Problem –
Please return every line from the entries that has the string "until" in it.
--- Dataset content ---
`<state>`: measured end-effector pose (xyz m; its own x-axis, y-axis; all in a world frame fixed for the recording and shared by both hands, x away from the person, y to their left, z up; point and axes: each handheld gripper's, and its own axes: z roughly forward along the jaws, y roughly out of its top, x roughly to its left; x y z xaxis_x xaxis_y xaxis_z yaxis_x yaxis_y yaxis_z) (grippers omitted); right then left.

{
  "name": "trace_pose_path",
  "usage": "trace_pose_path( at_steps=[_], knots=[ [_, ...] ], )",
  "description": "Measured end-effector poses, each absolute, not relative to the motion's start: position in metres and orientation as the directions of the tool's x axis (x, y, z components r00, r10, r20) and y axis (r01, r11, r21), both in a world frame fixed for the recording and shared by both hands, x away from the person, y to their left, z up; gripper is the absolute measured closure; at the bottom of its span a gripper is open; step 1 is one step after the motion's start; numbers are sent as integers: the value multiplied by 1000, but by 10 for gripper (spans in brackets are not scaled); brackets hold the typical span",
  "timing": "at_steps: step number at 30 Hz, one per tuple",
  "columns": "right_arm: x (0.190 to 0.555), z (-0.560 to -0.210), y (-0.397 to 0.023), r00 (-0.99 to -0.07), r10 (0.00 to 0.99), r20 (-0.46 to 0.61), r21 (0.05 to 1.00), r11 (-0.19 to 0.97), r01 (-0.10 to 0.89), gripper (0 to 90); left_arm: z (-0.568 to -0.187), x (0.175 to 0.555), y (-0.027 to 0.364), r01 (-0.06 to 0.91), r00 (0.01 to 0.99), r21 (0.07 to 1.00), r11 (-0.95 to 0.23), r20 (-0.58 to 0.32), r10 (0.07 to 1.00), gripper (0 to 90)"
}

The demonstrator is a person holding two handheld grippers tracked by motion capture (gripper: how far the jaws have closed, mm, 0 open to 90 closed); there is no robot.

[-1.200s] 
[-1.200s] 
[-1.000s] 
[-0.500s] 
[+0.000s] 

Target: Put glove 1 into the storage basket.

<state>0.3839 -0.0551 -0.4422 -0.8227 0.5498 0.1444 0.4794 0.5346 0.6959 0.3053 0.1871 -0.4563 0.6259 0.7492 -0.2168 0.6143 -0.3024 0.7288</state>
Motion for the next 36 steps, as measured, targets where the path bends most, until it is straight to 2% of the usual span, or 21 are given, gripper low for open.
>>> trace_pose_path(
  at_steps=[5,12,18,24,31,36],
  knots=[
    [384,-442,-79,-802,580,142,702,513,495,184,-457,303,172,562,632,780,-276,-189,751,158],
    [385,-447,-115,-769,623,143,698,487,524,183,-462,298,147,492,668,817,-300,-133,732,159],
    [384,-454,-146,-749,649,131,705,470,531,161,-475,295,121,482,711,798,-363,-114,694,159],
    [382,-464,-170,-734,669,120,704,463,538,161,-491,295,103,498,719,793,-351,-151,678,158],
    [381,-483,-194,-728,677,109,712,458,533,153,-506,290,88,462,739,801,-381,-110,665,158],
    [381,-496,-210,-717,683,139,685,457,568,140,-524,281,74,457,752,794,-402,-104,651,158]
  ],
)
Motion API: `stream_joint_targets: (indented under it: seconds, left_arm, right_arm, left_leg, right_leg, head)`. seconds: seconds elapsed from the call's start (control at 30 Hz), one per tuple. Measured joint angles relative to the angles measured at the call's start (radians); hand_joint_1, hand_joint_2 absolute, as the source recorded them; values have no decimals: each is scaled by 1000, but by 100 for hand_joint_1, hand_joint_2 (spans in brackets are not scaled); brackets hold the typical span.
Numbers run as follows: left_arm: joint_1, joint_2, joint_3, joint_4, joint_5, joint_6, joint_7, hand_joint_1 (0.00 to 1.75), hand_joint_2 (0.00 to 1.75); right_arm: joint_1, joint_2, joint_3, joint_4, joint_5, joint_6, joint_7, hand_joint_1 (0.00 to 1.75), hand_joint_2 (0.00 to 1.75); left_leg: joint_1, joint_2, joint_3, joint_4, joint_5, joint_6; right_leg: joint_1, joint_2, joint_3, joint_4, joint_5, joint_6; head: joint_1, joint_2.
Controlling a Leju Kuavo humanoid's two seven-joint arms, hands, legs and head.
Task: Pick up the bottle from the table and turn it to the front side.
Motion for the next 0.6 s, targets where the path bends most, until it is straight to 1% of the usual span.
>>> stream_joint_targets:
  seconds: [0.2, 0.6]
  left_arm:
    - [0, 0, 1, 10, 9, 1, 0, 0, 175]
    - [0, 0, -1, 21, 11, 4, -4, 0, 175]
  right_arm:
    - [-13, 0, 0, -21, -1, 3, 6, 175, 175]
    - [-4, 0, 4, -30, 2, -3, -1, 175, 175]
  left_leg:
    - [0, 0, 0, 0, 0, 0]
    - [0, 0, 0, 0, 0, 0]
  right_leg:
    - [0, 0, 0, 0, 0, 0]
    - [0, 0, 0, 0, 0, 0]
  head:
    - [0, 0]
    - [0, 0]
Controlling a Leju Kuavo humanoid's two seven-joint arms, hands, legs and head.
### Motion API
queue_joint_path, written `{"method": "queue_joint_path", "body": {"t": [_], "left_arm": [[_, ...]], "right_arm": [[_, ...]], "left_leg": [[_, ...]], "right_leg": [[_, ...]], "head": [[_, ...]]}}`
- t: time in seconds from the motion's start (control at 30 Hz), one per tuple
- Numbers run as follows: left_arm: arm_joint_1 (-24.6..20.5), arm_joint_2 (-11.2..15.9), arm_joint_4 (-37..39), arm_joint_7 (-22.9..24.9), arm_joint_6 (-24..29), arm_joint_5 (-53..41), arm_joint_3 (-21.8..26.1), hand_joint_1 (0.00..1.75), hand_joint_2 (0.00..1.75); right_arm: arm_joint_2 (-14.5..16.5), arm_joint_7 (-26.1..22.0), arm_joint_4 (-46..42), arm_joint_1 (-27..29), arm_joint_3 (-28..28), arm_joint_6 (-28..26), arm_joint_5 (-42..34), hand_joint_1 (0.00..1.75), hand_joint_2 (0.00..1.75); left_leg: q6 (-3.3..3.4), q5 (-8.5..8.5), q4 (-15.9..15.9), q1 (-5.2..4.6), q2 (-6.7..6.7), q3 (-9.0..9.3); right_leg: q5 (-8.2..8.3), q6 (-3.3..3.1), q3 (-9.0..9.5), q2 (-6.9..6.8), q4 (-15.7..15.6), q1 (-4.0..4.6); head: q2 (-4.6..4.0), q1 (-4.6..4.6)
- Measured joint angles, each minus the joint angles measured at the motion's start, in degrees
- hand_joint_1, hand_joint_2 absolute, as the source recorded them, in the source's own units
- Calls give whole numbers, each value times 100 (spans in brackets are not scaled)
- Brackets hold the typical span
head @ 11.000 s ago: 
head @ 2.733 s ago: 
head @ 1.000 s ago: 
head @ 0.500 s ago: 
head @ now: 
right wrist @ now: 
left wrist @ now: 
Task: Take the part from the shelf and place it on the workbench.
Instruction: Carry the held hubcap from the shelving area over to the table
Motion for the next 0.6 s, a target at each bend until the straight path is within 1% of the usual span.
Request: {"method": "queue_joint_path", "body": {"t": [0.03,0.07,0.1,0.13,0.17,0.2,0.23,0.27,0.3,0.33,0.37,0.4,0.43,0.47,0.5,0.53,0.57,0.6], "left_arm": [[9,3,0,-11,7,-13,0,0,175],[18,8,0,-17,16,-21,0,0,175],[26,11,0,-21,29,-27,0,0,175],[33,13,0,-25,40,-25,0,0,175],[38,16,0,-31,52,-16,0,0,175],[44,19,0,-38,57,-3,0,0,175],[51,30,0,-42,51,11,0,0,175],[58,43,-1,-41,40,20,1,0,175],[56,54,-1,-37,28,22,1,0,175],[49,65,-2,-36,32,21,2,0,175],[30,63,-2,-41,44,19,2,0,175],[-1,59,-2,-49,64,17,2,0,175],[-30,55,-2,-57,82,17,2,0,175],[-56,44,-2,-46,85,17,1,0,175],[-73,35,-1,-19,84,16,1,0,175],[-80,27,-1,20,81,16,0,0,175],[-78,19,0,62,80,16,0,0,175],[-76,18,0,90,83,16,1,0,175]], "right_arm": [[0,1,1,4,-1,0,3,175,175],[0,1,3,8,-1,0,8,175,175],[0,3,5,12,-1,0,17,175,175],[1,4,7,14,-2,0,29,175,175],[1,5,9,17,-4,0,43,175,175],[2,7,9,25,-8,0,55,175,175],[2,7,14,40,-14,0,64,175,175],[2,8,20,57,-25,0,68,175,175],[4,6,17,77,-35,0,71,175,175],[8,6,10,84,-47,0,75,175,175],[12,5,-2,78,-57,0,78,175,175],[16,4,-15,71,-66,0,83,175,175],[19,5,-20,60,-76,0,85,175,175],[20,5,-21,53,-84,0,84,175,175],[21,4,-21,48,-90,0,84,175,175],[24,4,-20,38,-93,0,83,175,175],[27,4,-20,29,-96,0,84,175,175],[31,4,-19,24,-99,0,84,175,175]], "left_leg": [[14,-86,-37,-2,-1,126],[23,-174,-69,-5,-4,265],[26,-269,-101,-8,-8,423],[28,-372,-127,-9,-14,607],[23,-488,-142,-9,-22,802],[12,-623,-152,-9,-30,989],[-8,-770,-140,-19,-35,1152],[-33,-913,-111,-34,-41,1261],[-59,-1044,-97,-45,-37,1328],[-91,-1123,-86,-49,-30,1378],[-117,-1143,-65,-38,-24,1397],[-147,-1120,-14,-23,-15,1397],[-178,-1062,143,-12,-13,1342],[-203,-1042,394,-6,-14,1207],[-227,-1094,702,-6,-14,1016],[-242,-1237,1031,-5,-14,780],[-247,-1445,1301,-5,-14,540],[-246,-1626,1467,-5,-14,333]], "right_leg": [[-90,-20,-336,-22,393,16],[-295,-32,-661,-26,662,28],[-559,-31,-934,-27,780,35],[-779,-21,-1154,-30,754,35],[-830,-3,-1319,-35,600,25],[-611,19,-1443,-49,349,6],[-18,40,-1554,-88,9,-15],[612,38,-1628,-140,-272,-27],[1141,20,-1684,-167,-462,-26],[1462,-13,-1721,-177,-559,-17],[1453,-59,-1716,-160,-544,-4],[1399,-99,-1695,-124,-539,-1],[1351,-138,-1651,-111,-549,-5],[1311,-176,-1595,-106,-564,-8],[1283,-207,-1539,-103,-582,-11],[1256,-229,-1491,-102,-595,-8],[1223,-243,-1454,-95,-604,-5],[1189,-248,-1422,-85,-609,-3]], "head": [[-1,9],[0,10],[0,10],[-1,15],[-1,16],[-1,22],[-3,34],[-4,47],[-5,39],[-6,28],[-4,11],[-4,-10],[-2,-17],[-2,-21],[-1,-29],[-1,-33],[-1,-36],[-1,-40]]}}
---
Solution below –
Motion for the next 36 steps, as measured, targets where the path bends most, until it is straight to 2% of the usual span, or 21 are given, gripper low for open.
Motion for the next 0.6 s, targets where the path bends most, until it is straight to 1% of the usual span.
Motion for the next 0.6 s, a target at each bend until the straight path is within 1% of the usual span.

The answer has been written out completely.